▸ **What this task involves**
A complete response lists each line of the data below that includes the word "stanchion".

++++ Task material ++++

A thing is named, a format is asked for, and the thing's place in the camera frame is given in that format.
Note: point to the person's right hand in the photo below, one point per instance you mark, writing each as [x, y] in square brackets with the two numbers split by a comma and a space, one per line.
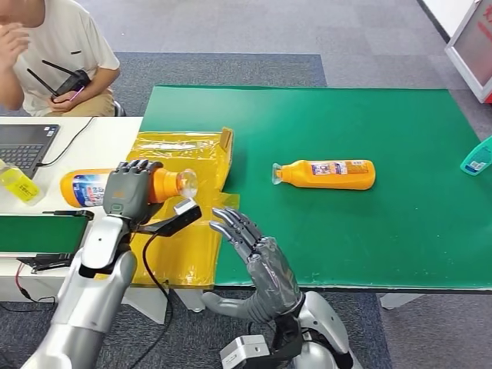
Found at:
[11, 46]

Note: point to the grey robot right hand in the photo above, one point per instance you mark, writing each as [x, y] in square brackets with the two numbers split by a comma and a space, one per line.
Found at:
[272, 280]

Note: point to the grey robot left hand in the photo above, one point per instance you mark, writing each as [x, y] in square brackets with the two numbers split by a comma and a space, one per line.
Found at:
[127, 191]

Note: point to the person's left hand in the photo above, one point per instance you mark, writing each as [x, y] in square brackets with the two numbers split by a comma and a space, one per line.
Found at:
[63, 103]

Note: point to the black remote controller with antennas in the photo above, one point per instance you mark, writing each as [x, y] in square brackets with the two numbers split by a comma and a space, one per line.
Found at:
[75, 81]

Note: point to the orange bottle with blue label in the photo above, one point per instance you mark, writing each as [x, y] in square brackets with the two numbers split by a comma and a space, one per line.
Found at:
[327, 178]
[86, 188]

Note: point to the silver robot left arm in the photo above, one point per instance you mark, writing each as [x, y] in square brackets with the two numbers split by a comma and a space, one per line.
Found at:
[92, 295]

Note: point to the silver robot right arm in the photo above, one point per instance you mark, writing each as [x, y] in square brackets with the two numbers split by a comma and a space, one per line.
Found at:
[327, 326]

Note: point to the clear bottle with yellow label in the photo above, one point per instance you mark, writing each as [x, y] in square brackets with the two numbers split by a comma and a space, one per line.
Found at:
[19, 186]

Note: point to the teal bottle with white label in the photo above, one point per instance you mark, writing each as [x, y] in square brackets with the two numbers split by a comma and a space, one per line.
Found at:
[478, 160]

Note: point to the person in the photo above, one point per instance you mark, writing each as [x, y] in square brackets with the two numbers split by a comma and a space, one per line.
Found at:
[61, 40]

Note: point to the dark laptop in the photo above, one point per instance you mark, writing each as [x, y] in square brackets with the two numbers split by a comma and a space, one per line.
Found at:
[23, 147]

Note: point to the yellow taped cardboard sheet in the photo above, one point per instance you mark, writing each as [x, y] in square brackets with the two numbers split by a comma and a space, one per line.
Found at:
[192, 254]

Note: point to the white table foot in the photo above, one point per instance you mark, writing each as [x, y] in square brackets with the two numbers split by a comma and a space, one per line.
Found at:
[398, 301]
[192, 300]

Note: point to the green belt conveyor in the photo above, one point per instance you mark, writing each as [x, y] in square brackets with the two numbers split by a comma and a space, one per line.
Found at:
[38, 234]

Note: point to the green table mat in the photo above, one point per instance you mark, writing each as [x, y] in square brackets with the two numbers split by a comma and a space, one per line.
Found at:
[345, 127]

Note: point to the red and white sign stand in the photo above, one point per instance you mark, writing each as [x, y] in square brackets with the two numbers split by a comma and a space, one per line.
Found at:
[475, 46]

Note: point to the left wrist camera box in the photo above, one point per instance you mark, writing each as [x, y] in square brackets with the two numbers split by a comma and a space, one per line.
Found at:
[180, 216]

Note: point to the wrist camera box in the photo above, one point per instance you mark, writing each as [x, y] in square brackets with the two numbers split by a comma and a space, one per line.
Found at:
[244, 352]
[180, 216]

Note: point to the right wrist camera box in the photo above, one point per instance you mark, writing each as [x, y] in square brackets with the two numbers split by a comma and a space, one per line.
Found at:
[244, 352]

++++
++++ Task material ++++

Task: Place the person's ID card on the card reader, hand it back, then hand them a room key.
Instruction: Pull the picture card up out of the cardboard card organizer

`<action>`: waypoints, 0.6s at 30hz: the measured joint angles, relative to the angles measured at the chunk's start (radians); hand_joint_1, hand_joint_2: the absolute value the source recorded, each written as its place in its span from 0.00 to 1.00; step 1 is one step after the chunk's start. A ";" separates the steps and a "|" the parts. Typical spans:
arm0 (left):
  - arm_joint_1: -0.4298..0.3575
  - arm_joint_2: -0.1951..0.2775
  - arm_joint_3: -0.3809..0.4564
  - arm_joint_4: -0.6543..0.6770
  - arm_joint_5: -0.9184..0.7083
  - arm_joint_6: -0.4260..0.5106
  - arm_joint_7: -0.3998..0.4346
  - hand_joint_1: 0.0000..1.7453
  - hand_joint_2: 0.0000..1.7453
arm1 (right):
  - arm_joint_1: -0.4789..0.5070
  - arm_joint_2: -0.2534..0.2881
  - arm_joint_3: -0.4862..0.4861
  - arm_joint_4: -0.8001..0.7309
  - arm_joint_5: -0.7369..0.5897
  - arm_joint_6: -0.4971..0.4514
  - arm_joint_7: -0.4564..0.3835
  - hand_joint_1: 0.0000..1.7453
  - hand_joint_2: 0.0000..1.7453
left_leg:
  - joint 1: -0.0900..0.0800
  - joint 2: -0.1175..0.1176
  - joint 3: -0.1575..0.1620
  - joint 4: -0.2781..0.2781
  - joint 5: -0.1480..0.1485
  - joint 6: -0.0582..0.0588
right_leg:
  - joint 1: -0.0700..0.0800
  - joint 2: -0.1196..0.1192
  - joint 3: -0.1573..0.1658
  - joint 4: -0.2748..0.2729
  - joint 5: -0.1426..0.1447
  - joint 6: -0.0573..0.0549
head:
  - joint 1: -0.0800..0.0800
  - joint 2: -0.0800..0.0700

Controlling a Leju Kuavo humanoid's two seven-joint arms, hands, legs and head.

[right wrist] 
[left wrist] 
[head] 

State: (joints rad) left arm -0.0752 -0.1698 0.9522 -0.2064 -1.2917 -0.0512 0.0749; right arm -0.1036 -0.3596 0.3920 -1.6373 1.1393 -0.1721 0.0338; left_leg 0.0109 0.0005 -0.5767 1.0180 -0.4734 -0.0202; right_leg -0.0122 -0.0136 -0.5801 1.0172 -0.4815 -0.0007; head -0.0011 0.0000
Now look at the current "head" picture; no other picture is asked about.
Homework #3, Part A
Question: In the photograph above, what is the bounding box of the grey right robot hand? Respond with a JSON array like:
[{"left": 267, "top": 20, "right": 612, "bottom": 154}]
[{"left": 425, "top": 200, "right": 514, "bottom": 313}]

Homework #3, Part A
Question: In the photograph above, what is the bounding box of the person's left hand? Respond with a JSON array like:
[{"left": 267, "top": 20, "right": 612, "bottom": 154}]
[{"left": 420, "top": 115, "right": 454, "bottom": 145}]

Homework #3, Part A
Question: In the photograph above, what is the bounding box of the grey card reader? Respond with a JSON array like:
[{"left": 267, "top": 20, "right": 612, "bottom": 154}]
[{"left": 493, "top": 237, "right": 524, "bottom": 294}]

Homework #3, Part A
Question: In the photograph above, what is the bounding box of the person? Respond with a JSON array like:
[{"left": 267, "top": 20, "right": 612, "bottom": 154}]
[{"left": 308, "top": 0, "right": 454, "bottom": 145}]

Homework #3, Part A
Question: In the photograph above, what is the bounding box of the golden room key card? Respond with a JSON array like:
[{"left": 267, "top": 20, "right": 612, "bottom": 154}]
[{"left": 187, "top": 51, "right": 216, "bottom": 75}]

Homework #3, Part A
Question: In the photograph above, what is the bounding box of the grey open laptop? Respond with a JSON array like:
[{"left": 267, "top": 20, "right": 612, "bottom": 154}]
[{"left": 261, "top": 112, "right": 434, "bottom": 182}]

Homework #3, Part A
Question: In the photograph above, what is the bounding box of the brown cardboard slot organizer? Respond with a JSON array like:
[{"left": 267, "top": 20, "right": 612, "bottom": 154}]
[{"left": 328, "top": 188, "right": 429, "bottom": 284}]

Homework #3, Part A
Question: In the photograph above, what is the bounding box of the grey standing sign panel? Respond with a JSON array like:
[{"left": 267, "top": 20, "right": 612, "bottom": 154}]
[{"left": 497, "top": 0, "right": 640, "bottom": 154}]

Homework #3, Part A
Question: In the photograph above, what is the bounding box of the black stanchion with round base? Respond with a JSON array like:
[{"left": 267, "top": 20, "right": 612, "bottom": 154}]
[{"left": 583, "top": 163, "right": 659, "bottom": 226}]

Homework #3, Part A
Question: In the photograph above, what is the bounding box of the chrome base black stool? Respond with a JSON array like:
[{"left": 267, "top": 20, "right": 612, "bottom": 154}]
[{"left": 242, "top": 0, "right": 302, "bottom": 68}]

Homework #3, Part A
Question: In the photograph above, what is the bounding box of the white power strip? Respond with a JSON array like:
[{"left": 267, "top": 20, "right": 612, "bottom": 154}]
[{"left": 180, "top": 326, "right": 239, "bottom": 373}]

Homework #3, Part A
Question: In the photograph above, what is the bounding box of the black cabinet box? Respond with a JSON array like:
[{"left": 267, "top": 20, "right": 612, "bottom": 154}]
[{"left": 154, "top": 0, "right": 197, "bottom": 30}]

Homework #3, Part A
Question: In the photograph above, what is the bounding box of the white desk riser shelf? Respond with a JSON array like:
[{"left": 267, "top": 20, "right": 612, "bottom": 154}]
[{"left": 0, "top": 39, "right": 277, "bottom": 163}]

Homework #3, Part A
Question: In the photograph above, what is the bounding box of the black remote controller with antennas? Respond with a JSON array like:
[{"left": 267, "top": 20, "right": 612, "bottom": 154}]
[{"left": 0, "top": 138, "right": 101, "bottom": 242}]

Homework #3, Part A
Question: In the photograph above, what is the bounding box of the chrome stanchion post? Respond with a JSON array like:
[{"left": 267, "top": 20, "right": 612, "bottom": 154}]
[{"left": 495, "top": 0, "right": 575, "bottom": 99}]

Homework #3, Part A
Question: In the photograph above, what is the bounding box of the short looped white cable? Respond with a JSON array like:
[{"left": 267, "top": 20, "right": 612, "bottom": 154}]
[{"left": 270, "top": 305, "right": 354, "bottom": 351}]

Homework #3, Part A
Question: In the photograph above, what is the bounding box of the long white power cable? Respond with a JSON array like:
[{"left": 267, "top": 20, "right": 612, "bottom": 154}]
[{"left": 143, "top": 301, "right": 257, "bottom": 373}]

++++

▸ **Solution to this problem**
Question: In the photograph above, what is the bounding box of the black stanchion with round base? Respond with a JSON array like:
Question: In the photograph above, what is the bounding box of the chrome stanchion post? Respond with a JSON array like:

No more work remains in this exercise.